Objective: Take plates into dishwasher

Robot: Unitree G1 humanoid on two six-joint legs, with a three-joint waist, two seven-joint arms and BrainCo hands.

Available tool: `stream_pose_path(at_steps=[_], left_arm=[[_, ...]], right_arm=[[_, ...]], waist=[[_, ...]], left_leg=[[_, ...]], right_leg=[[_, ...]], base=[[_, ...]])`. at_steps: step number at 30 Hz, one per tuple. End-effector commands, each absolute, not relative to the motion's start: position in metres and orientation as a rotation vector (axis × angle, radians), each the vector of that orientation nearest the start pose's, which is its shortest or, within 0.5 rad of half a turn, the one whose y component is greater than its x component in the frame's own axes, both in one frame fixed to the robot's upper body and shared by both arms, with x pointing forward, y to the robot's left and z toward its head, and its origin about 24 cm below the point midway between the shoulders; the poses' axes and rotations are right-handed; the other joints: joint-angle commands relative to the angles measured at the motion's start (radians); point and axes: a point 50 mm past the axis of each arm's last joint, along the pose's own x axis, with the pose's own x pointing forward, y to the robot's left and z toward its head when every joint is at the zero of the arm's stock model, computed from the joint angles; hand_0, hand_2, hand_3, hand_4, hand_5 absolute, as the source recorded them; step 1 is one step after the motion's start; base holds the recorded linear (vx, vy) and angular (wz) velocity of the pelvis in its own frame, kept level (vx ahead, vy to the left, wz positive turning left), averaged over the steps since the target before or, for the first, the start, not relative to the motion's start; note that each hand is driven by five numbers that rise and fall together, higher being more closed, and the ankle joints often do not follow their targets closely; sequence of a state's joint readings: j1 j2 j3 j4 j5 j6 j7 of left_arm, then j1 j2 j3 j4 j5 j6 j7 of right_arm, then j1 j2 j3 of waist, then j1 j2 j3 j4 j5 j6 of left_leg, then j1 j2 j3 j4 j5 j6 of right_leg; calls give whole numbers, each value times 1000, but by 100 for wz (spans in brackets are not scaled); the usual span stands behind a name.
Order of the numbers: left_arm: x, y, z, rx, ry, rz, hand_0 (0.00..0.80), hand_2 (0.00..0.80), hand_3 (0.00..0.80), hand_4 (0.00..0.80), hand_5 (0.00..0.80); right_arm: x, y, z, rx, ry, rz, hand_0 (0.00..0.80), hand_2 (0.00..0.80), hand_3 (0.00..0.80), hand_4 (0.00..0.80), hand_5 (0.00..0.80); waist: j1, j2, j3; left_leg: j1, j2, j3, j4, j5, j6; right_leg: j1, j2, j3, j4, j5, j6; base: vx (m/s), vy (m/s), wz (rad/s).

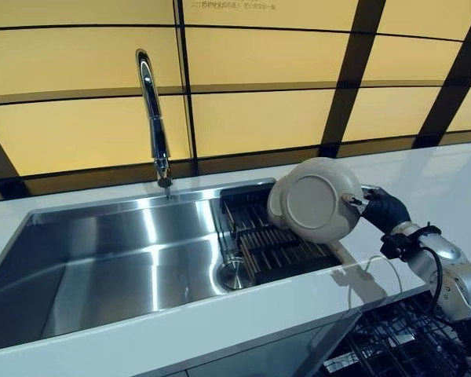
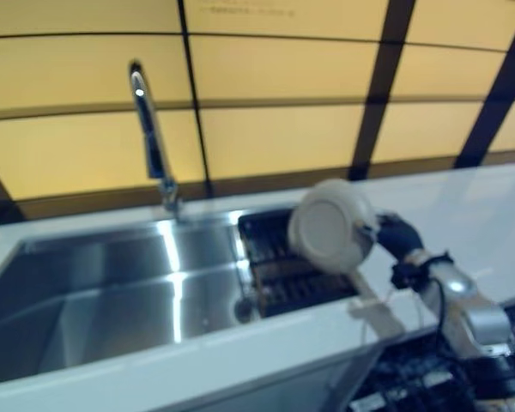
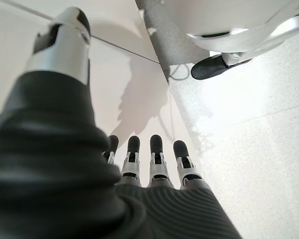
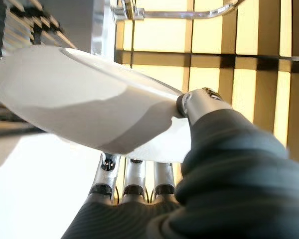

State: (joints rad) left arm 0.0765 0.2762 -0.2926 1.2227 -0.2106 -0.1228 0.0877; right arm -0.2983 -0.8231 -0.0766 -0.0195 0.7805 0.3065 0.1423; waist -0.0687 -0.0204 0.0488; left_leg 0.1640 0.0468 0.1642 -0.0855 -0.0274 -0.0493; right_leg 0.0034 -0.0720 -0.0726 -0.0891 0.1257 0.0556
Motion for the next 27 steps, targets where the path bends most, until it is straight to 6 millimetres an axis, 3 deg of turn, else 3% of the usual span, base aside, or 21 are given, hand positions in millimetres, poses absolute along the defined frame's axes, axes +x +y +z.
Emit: stream_pose_path(at_steps=[1, 27], left_arm=[[75, 254, -157, 304, 1138, 168, 0, 0, 0, 0, 0], [74, 265, -154, 301, 1137, 198, 0, 0, 0, 0, 0]], right_arm=[[287, -281, 211, -9, -255, 142, 800, 800, 800, 800, 800], [240, -372, 230, 46, -422, -260, 800, 800, 800, 800, 800]], waist=[[-16, -50, -38], [-81, -51, -45]], left_leg=[[-57, -29, -36, 6, 51, 19], [-57, -43, 17, 4, 37, 35]], right_leg=[[62, -1, 10, 17, -40, 13], [28, -4, 68, 27, -20, 25]], base=[[-3, 11, -13], [2, 16, -7]])
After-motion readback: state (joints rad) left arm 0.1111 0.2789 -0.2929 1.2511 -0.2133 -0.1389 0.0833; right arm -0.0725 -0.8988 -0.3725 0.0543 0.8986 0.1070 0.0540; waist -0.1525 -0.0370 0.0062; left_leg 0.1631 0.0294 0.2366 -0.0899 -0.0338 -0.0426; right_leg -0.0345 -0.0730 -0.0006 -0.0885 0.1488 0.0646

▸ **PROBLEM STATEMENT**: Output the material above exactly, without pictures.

▸ **WRITTEN REPLY**:
Objective: Take plates into dishwasher

Robot: Unitree G1 humanoid on two six-joint legs, with a three-joint waist, two seven-joint arms and BrainCo hands.

Available tool: `stream_pose_path(at_steps=[_], left_arm=[[_, ...]], right_arm=[[_, ...]], waist=[[_, ...]], left_leg=[[_, ...]], right_leg=[[_, ...]], base=[[_, ...]])`. at_steps: step number at 30 Hz, one per tuple. End-effector commands, each absolute, not relative to the motion's start: position in metres and orientation as a rotation vector (axis × angle, radians), each the vector of that orientation nearest the start pose's, which is its shortest or, within 0.5 rad of half a turn, the one whose y component is greater than its x component in the frame's own axes, both in one frame fixed to the robot's upper body and shared by both arms, with x pointing forward, y to the robot's left and z toward its head, and its origin about 24 cm below the point midway between the shoulders; the poses' axes and rotations are right-handed; the other joints: joint-angle commands relative to the angles measured at the motion's start (radians); point and axes: a point 50 mm past the axis of each arm's last joint, along the pose's own x axis, with the pose's own x pointing forward, y to the robot's left and z toward its head when every joint is at the zero of the arm's stock model, computed from the joint angles; hand_0, hand_2, hand_3, hand_4, hand_5 absolute, as the source recorded them; step 1 is one step after the motion's start; base holds the recorded linear (vx, vy) and angular (wz) velocity of the pelvis in its own frame, kept level (vx ahead, vy to the left, wz positive turning left), averaged over the steps since the target before or, for the first, the start, not relative to the motion's start; note that each hand is driven by five numbers that rise and fall together, higher being more closed, and the ankle joints often do not follow their targets closely; sequence of a state's joint readings: j1 j2 j3 j4 j5 j6 j7 of left_arm, then j1 j2 j3 j4 j5 j6 j7 of right_arm, then j1 j2 j3 of waist, then j1 j2 j3 j4 j5 j6 of left_leg, then j1 j2 j3 j4 j5 j6 of right_leg; calls give whole numbers, each value times 1000, but by 100 for wz (spans in brackets are not scaled); the usual span stands behind a name.
Order of the numbers: left_arm: x, y, z, rx, ry, rz, hand_0 (0.00..0.80), hand_2 (0.00..0.80), hand_3 (0.00..0.80), hand_4 (0.00..0.80), hand_5 (0.00..0.80); right_arm: x, y, z, rx, ry, rz, hand_0 (0.00..0.80), hand_2 (0.00..0.80), hand_3 (0.00..0.80), hand_4 (0.00..0.80), hand_5 (0.00..0.80); waist: j1, j2, j3; left_leg: j1, j2, j3, j4, j5, j6; right_leg: j1, j2, j3, j4, j5, j6; base: vx (m/s), vy (m/s), wz (rad/s).


State: (joints rad) left arm 0.0765 0.2762 -0.2926 1.2227 -0.2106 -0.1228 0.0877; right arm -0.2983 -0.8231 -0.0766 -0.0195 0.7805 0.3065 0.1423; waist -0.0687 -0.0204 0.0488; left_leg 0.1640 0.0468 0.1642 -0.0855 -0.0274 -0.0493; right_leg 0.0034 -0.0720 -0.0726 -0.0891 0.1257 0.0556
Motion for the next 27 steps, targets where the path bends most, until it is straight to 6 millimetres an axis, 3 deg of turn, else 3% of the usual span, base aside, or 21 are given, hand positions in millimetres, poses absolute along the defined frame's axes, axes +x +y +z.
Emit: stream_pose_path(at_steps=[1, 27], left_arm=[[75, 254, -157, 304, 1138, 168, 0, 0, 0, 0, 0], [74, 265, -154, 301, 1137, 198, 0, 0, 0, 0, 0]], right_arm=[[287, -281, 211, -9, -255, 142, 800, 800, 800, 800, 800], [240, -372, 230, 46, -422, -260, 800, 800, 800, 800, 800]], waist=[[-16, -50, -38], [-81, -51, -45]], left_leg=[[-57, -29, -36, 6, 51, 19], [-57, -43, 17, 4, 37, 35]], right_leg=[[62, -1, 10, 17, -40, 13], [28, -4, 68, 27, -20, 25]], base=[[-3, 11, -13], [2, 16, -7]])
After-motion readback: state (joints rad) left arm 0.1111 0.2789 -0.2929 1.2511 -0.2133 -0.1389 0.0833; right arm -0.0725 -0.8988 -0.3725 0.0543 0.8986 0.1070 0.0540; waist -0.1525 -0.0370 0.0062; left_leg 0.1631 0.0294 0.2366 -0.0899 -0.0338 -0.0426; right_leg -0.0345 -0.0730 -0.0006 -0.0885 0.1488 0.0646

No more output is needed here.